Problem to work on: Check each line of the entries for "orange" and report the ones that have it.
----------------------------------------
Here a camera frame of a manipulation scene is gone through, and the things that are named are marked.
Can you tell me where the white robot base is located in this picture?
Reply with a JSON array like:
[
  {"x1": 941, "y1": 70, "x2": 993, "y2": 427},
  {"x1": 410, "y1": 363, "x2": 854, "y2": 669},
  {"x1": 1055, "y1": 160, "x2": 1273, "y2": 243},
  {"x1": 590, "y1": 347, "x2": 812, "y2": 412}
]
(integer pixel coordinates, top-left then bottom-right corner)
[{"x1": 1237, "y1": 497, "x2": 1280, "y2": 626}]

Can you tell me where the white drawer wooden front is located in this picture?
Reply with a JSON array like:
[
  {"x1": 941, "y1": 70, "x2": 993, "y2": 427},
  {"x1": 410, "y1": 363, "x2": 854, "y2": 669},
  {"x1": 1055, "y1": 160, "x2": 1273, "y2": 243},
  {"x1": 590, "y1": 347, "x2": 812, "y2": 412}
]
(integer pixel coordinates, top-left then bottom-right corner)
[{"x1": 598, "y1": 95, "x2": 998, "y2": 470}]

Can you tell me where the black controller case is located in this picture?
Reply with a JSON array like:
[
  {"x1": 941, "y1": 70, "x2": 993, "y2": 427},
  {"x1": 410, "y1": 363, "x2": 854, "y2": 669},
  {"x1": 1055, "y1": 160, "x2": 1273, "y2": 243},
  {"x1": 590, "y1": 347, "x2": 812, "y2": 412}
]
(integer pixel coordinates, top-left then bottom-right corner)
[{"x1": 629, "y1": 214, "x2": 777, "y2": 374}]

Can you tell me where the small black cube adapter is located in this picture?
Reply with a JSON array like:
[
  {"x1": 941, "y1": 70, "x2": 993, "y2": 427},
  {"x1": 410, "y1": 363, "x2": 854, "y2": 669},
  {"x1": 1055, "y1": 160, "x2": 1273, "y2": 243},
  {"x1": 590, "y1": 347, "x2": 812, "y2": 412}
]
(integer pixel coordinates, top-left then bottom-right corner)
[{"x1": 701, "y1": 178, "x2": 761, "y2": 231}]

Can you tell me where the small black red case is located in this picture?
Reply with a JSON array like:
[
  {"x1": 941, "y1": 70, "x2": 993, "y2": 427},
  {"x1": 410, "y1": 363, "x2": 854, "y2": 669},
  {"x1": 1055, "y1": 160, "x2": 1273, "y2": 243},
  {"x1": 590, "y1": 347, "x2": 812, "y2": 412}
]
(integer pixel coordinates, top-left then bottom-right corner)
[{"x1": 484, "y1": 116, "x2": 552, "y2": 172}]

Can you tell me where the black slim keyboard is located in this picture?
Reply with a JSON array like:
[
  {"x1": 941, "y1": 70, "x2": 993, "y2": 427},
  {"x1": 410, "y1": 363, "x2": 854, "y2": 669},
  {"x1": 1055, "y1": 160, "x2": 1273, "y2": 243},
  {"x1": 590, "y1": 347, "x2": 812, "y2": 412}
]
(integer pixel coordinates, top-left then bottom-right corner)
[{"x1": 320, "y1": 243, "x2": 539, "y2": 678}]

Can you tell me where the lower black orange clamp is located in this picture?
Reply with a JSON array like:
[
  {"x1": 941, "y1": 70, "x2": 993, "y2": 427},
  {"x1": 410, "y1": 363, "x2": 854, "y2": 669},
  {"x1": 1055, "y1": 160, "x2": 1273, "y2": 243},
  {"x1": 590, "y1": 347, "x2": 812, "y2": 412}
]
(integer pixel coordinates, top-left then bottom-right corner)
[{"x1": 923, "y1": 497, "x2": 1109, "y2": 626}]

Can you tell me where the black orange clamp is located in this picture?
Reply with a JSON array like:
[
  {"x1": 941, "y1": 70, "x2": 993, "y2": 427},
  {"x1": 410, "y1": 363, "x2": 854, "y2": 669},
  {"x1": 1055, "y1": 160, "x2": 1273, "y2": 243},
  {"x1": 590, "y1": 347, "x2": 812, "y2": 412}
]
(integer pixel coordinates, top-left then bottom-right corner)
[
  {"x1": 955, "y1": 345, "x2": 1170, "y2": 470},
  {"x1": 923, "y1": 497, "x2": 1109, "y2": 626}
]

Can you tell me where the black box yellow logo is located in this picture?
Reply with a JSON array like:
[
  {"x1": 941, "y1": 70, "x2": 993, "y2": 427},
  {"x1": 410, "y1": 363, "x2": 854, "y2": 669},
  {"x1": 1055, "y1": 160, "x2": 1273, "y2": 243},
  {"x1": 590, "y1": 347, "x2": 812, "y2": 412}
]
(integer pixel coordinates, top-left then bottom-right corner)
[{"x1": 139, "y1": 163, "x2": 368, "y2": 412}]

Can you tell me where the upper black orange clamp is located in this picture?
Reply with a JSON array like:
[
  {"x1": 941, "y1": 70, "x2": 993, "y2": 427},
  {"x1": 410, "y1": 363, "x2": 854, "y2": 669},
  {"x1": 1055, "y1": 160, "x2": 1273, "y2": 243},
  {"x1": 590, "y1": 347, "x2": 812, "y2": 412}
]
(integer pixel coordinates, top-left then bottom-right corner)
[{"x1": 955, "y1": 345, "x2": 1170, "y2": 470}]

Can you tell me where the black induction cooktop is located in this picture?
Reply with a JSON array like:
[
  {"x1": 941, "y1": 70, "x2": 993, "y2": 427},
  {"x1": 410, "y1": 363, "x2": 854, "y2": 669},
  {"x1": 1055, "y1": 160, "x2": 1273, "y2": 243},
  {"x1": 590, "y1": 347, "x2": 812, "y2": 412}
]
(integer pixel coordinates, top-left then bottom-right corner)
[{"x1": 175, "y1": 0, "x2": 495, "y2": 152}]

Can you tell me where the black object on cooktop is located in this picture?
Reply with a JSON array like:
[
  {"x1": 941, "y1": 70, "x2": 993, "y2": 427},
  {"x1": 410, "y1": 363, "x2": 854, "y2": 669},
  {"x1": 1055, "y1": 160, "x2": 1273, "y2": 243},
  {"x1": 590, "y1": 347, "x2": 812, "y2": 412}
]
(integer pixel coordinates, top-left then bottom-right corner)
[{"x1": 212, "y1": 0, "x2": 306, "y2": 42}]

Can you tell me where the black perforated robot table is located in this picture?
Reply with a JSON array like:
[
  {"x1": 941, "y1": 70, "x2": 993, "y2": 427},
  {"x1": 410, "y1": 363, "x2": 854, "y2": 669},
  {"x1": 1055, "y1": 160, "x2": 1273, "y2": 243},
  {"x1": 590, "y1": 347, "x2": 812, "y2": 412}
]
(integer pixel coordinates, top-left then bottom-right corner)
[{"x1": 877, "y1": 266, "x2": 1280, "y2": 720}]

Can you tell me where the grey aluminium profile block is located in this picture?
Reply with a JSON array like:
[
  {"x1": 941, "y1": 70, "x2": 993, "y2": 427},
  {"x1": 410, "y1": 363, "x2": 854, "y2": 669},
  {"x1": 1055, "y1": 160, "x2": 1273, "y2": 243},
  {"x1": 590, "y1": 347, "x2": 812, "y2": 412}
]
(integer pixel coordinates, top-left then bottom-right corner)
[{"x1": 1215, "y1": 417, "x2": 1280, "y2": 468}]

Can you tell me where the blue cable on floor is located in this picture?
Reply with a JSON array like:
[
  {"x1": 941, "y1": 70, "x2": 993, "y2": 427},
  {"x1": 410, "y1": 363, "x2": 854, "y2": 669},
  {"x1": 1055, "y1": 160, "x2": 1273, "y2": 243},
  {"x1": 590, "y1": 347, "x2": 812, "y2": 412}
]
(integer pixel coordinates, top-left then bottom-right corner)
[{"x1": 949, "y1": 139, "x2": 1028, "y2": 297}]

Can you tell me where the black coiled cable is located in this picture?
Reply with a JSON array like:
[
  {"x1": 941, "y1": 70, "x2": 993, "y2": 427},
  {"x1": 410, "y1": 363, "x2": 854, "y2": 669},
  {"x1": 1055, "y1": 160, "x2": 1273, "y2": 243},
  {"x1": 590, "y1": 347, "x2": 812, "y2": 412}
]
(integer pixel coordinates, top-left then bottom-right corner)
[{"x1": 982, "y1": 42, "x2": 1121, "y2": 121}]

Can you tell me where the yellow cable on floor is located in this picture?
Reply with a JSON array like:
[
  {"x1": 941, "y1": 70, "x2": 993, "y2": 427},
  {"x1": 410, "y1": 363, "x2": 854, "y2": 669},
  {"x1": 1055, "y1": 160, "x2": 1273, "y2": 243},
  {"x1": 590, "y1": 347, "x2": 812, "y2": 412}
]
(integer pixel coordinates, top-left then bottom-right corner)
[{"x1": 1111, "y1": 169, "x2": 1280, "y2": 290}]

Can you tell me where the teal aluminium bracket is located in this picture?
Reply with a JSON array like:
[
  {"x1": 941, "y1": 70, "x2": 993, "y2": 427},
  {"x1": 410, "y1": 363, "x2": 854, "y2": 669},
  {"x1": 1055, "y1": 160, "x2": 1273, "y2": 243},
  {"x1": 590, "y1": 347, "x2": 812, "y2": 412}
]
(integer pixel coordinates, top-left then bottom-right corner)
----------------------------------------
Problem solution:
Can you tell me where the lower black orange clamp is located in this picture?
Can you tell me where the black orange clamp is located in this picture?
Can you tell me where the upper black orange clamp is located in this picture?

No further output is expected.